What is Australia's answer to the FA Cup - where underdogs can rise to beat champions and become champions?
Like Bill Murray hacking flowers out of the garden bed in Caddyshack, there’s nothing that connects with the fans’ imagination quite like the “Cinderella”. Who would’ve thought a folk tale of glass slippers and fairy godmothers would resonate for all time in the stadiums and arenas of the world?
But here’s the thing about the Cinderella story – the carriage does turn back into a pumpkin. And in sports, Cinderellas are more often foiled than not. The latest reminder of this occurred over the weekend as the Western Sydney Wanderers’ incredible first-season run came to an end. The story was, alas, too good, although the result does reaffirm one of the tenets of why sport is great – that it is not contrived, that the uncertainty at its heart has a powerful allure.

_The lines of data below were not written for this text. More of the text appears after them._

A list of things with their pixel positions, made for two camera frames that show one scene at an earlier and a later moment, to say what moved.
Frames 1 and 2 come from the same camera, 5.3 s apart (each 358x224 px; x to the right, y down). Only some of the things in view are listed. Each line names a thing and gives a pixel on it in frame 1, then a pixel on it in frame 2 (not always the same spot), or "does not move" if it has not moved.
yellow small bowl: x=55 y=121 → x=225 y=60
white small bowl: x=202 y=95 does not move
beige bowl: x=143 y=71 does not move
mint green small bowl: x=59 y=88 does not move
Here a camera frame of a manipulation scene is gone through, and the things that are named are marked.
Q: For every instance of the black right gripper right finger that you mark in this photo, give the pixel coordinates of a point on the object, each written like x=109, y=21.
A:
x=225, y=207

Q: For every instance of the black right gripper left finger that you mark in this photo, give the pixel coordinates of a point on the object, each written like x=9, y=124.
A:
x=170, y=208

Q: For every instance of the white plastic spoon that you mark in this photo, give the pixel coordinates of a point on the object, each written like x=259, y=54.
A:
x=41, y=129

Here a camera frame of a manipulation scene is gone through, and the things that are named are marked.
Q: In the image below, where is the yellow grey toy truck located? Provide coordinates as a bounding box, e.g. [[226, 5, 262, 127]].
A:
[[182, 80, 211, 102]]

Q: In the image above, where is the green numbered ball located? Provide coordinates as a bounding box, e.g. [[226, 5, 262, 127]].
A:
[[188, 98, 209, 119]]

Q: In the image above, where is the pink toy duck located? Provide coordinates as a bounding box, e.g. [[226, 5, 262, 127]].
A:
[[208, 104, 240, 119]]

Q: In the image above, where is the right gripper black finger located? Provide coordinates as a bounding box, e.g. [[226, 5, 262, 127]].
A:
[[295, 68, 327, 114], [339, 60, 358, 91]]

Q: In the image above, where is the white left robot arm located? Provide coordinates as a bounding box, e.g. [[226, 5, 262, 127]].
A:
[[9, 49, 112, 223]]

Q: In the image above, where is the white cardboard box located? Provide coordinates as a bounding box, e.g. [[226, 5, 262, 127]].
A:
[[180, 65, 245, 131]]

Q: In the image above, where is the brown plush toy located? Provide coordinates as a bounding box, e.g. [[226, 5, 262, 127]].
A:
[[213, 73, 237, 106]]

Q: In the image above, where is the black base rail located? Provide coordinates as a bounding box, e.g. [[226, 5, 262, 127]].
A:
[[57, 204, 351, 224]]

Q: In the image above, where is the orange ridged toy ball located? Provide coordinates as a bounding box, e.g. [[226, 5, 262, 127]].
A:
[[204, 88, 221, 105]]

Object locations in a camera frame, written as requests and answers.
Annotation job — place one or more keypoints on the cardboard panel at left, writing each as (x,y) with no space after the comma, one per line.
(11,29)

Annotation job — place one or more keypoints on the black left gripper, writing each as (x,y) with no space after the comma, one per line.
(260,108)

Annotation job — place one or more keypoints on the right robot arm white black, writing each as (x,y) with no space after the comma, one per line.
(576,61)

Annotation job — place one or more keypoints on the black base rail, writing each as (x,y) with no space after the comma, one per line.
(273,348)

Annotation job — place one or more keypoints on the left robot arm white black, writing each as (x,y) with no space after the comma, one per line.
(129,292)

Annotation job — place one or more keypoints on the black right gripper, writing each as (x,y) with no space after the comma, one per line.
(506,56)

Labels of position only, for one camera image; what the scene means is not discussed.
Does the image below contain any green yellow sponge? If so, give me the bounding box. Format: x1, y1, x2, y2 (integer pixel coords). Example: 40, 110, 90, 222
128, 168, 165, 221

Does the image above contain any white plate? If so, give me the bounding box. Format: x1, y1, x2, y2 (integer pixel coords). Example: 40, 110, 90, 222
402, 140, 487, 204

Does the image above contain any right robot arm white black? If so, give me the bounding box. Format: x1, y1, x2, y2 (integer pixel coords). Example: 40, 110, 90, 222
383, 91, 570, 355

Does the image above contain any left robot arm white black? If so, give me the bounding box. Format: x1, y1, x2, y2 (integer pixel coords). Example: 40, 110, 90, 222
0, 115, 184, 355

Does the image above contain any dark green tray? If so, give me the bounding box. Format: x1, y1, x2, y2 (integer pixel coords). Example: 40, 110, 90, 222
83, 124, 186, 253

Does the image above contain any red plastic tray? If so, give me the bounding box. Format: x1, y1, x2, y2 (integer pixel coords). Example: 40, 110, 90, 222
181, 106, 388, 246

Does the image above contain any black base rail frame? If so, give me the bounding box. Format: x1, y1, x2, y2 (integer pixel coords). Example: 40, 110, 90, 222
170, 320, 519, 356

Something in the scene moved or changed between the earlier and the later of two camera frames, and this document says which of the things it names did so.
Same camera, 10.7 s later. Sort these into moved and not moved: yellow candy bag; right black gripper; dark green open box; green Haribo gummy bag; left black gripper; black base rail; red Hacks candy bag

Of all the future directions that football or soccer takes out of this breakthrough A-League season, perhaps the most intriguing is the notion of an Australian equivalent of the FA Cup (which we can only hope gets a better name than the FFA Cup). While it hardly seems necessary to add yet another piece of inventory to the already full Aussie sporting landscape, the one thing the nation does lack is an upset-generating machine like the FA Cup or US college basketball’s March Madness, producing great stories of against-the-odds runs. Because that’s the thing about Cinderella and other folk tales – they never get old.